角川大映スタジオは、劇場用Dolby Atmos対応ダビングステージの運用を開始した。
ダビングステージとは、編集を終えた映像を実際の視聴環境に近い状態で再生しながら、音の最終調整を行うスタジオのこと。映画のミックス作業のために設計されたダビングステージは、実際の映画館のような作りとなっている。
劇場用Dolby Atmosに新たに対応
今回のリニューアルに工事に際し、新たにDolby Atmosに対応。
Dolby Atmosとは、従来の5.1chや7.1chのサラウンドシステムに加え、天井に設置されたスピーカーを利用することで、音が上下左右、あらゆる方向から聞こえる立体的な音場を作り出すことができる規格。また、音声トラックを個別の「オブジェクト」として扱い、その位置情報を個々のスピーカーにレンダリングし、オブジェクトベースの音響再生を実現することが可能。
Dolby Atmosを含む3Dオーディオ市場はゲーム・音楽・VRやARの台頭で活況を呈しており、今後大きく成長する業界として近年世界的に注目されている。Dolby Atmosは映画製作においても使用される規格であり、これに対応しているステージとして日本で3番目となることから、今後国内外で上映される映画を中心とした様々な映像コンテンツの制作に活用されることが見込まれているという。
イマーシブオーディオに最適化された音響空間
ミキシングコンソールもAvid S6を新規に導入。10MHz対応のグランドマスタークロックDXD-16を採用し、高解像度な音響を実現する機材を選定。また、ナチュラルな音響空間を実現する柱状拡散体の「AGS」は残しつつ、音響の内装建築も一から再設計。細部にまでこだわりDolby Atmosに相応しい優れた音響特性を実現したという。
「和」を取り入れた落ち着いたデザイン
ステージの室内デザインも、他のダビングステージにはない明るい雰囲気へとリニューアル。

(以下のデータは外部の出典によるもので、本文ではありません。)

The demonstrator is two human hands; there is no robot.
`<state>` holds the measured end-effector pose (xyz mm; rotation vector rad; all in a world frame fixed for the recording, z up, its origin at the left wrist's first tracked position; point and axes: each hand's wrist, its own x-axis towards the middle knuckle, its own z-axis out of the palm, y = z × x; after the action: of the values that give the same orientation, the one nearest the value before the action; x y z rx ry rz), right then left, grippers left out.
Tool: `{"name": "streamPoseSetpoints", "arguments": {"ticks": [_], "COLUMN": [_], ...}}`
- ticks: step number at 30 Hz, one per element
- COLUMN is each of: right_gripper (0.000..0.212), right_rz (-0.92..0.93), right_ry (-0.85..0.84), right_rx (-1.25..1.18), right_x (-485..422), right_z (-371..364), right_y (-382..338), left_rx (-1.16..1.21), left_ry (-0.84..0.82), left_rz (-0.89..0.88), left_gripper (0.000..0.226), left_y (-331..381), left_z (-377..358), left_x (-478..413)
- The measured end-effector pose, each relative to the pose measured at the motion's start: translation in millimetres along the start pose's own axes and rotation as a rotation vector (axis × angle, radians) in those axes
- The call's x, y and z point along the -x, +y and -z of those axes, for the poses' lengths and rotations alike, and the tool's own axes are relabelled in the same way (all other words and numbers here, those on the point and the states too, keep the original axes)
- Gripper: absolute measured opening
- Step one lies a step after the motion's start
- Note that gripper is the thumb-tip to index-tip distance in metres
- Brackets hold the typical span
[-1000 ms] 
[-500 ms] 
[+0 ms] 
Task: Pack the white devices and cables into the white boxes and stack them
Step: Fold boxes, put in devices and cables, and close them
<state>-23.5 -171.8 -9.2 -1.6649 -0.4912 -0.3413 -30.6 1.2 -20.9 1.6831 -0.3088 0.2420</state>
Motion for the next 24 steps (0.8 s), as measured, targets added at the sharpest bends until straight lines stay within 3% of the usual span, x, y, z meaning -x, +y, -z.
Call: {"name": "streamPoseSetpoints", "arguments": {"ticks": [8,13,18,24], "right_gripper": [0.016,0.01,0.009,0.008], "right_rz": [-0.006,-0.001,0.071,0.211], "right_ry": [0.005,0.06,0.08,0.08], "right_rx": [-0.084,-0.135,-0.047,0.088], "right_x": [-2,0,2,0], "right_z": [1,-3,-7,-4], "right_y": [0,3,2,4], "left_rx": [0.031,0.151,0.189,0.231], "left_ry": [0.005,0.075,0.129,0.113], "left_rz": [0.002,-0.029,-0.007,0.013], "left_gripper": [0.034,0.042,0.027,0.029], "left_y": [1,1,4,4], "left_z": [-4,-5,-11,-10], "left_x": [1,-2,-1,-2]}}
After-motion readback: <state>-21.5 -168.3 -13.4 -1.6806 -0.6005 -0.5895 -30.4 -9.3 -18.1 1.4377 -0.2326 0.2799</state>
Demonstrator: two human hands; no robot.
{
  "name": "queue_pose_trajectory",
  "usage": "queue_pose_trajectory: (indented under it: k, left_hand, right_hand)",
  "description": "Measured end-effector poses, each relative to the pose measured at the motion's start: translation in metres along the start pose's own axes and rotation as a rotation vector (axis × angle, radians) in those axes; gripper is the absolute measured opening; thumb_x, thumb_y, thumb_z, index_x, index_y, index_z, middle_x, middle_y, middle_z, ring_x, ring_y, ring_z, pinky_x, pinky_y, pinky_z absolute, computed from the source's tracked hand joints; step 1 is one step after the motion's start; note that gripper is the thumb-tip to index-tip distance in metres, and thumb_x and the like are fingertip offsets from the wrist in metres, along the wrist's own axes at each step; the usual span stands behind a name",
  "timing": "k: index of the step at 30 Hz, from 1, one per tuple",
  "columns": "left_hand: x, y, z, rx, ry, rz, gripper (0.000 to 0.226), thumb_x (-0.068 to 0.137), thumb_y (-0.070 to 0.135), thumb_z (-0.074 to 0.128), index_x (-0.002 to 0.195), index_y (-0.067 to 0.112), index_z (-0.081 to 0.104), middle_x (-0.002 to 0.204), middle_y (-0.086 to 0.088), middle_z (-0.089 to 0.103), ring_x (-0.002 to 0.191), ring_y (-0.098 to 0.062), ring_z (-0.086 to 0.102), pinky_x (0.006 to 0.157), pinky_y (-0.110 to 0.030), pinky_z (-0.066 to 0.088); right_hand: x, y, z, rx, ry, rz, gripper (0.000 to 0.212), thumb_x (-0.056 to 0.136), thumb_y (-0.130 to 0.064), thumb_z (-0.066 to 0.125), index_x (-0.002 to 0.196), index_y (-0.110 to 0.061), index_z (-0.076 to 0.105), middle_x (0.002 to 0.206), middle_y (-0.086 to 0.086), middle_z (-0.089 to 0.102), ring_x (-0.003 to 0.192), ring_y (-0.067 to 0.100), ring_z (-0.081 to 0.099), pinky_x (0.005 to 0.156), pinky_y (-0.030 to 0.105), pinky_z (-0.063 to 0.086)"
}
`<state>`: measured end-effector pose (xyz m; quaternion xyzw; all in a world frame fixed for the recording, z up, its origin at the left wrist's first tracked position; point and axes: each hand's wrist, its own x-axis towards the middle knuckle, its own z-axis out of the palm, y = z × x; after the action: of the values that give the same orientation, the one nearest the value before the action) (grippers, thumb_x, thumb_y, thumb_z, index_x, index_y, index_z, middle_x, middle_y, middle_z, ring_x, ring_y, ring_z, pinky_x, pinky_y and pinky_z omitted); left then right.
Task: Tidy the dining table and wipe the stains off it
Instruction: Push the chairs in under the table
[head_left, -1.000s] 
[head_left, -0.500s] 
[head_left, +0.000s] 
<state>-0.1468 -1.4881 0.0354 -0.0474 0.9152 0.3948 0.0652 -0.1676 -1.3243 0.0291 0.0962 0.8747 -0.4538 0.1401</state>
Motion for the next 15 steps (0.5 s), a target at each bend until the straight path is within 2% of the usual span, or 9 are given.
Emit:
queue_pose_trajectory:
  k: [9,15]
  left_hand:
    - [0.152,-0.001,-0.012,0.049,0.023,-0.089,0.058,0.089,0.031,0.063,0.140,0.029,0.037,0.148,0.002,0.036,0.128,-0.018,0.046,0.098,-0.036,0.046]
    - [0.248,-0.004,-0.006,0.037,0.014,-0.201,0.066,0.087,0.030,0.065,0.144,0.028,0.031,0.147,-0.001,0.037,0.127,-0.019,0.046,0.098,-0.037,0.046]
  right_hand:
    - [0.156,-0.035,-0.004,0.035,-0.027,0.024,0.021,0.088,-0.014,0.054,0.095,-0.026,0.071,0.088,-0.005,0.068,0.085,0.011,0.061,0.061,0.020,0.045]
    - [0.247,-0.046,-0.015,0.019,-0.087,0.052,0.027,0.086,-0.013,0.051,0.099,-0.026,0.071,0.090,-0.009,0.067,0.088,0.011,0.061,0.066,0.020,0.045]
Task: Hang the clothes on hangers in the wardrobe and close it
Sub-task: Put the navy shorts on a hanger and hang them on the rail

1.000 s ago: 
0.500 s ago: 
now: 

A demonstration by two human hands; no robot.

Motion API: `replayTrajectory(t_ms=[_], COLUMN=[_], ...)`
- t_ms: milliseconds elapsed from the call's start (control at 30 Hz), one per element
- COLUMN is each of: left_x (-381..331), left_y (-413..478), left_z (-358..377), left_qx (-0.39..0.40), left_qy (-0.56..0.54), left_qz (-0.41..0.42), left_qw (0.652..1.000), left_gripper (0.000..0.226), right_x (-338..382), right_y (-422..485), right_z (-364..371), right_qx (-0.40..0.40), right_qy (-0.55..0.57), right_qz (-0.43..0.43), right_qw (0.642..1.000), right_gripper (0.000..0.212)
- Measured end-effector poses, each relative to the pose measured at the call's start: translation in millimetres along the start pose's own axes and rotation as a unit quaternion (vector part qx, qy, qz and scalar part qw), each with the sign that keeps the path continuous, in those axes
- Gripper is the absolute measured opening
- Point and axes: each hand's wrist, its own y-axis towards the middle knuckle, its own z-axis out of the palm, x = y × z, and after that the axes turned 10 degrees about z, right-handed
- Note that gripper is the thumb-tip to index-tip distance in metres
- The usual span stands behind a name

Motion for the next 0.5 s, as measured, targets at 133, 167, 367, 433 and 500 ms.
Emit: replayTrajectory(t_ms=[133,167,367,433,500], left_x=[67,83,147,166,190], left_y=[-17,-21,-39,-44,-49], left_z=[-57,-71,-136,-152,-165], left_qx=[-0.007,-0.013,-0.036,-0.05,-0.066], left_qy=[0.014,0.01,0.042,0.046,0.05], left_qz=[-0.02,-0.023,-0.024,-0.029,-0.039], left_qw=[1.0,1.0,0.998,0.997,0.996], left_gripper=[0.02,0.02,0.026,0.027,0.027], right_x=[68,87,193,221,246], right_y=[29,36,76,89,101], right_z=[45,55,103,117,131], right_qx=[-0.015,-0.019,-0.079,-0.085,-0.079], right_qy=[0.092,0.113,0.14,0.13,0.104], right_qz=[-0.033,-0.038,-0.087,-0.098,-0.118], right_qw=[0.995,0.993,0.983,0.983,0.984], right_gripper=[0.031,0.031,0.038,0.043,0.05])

ステージ前方の壁部を全て黒で統一し再生する映像への没入感を高める一方、ステージ後方はタニハタの組子細工を用いた「和モダン」テイストのデザインを採用。編集に最適な音響環境はそのままに、落ち着いて制作に取り組める空間へと進化した。環境問題へも配慮し、新たに制作されたオリジナルの作業机には天然リノリウム素材を採用。廃棄時も有害物質を発生させない、環境に優しいステージとなったという。